Problem details: Set down the complete data exactly as it appears below.

Extracted entries:
*** Block opens ***
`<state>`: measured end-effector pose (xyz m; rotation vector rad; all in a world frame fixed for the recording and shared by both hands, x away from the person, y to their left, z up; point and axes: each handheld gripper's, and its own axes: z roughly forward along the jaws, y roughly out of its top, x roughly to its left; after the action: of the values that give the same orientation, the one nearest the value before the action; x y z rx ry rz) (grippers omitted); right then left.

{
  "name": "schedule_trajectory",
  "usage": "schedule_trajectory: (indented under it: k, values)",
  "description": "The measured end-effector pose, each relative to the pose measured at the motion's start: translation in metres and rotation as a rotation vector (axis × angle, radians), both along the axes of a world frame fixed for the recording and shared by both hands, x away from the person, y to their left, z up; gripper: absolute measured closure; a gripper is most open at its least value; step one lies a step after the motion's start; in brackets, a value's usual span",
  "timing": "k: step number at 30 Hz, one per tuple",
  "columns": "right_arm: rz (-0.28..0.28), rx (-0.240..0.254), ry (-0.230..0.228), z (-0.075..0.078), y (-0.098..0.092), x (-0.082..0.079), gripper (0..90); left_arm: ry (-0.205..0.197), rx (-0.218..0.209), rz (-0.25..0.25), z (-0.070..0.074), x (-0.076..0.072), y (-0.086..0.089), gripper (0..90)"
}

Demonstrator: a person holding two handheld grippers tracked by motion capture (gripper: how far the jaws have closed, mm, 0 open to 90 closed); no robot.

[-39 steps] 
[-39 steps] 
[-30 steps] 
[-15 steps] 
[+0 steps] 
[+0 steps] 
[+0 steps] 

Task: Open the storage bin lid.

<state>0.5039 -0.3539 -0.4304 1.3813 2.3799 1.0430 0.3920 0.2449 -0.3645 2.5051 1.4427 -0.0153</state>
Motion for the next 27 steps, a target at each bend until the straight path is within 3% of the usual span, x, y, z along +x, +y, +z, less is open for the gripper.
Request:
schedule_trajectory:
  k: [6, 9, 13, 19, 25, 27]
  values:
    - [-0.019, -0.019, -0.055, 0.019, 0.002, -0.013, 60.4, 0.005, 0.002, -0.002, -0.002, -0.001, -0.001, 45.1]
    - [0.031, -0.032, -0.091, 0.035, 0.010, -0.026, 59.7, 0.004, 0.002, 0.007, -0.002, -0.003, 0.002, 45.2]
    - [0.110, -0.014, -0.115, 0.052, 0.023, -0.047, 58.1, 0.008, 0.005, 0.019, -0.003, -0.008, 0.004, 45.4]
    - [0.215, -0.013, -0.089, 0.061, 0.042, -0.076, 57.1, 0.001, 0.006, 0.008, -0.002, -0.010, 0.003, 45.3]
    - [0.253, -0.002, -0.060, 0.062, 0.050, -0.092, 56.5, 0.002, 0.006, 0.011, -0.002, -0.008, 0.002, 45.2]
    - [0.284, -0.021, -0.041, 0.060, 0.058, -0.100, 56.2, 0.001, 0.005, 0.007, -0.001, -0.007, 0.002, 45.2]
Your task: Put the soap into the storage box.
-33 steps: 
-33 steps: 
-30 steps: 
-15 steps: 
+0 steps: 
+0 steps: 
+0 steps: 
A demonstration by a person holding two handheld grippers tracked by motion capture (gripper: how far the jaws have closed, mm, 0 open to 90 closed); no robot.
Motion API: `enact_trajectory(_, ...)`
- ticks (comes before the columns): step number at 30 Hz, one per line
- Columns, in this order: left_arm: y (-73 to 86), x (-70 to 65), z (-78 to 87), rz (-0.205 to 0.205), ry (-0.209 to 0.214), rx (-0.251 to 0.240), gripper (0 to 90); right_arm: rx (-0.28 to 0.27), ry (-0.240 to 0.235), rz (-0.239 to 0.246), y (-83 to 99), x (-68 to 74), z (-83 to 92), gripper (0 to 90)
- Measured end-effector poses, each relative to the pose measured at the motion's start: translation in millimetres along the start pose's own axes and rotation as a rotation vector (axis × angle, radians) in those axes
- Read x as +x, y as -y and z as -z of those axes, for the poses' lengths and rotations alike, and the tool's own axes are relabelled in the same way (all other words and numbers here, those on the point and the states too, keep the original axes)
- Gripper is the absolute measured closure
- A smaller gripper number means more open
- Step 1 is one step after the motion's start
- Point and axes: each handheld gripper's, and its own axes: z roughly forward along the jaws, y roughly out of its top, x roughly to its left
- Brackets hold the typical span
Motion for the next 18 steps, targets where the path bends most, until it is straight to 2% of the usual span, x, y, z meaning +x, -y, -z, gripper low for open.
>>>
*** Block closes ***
Response to the task:
`<state>`: measured end-effector pose (xyz m; rotation vector rad; all in a world frame fixed for the recording and shared by both hands, x away from the person, y to their left, z up; point and axes: each handheld gripper's, and its own axes: z roughly forward along the jaws, y roughly out of its top, x roughly to its left; after the action: of the values that give the same orientation, the one nearest the value before the action; x y z rx ry rz) (grippers omitted); right then left.

{
  "name": "schedule_trajectory",
  "usage": "schedule_trajectory: (indented under it: k, values)",
  "description": "The measured end-effector pose, each relative to the pose measured at the motion's start: translation in metres and rotation as a rotation vector (axis × angle, radians), both along the axes of a world frame fixed for the recording and shared by both hands, x away from the person, y to their left, z up; gripper: absolute measured closure; a gripper is most open at its least value; step one lies a step after the motion's start; in brackets, a value's usual span",
  "timing": "k: step number at 30 Hz, one per tuple",
  "columns": "right_arm: rz (-0.28..0.28), rx (-0.240..0.254), ry (-0.230..0.228), z (-0.075..0.078), y (-0.098..0.092), x (-0.082..0.079), gripper (0..90); left_arm: ry (-0.205..0.197), rx (-0.218..0.209), rz (-0.25..0.25), z (-0.070..0.074), x (-0.076..0.072), y (-0.086..0.089), gripper (0..90)"
}

Demonstrator: a person holding two handheld grippers tracked by motion capture (gripper: how far the jaws have closed, mm, 0 open to 90 closed); no robot.

[-39 steps] 
[-39 steps] 
[-30 steps] 
[-15 steps] 
[+0 steps] 
[+0 steps] 
[+0 steps] 

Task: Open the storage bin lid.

<state>0.5039 -0.3539 -0.4304 1.3813 2.3799 1.0430 0.3920 0.2449 -0.3645 2.5051 1.4427 -0.0153</state>
Motion for the next 27 steps, a target at each bend until the straight path is within 3% of the usual span, x, y, z along +x, +y, +z, less is open for the gripper.
Request:
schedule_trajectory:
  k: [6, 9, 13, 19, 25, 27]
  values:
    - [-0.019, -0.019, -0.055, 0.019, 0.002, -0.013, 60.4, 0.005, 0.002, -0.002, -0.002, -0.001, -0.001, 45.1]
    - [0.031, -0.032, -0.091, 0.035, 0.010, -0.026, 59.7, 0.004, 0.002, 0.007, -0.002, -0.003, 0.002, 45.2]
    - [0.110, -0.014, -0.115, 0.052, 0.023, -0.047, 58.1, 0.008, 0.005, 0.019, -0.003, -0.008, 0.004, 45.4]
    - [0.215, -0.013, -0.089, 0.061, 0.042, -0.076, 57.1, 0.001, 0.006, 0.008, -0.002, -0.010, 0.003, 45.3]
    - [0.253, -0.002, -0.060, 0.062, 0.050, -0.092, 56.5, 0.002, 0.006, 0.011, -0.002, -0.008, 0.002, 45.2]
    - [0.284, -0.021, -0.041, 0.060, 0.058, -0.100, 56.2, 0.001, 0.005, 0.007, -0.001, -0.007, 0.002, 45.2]
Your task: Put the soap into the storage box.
-33 steps: 
-33 steps: 
-30 steps: 
-15 steps: 
+0 steps: 
+0 steps: 
+0 steps: 
A demonstration by a person holding two handheld grippers tracked by motion capture (gripper: how far the jaws have closed, mm, 0 open to 90 closed); no robot.
Motion API: `enact_trajectory(_, ...)`
- ticks (comes before the columns): step number at 30 Hz, one per line
- Columns, in this order: left_arm: y (-73 to 86), x (-70 to 65), z (-78 to 87), rz (-0.205 to 0.205), ry (-0.209 to 0.214), rx (-0.251 to 0.240), gripper (0 to 90); right_arm: rx (-0.28 to 0.27), ry (-0.240 to 0.235), rz (-0.239 to 0.246), y (-83 to 99), x (-68 to 74), z (-83 to 92), gripper (0 to 90)
- Measured end-effector poses, each relative to the pose measured at the motion's start: translation in millimetres along the start pose's own axes and rotation as a rotation vector (axis × angle, radians) in those axes
- Read x as +x, y as -y and z as -z of those axes, for the poses' lengths and rotations alike, and the tool's own axes are relabelled in the same way (all other words and numbers here, those on the point and the states too, keep the original axes)
- Gripper is the absolute measured closure
- A smaller gripper number means more open
- Step 1 is one step after the motion's start
- Point and axes: each handheld gripper's, and its own axes: z roughly forward along the jaws, y roughly out of its top, x roughly to its left
- Brackets hold the typical span
Motion for the next 18 steps, targets where the path bends most, until it is straight to 2% of the usual span, x, y, z meaning +x, -y, -z, gripper low for open.
>>>

The exercise has now been completed.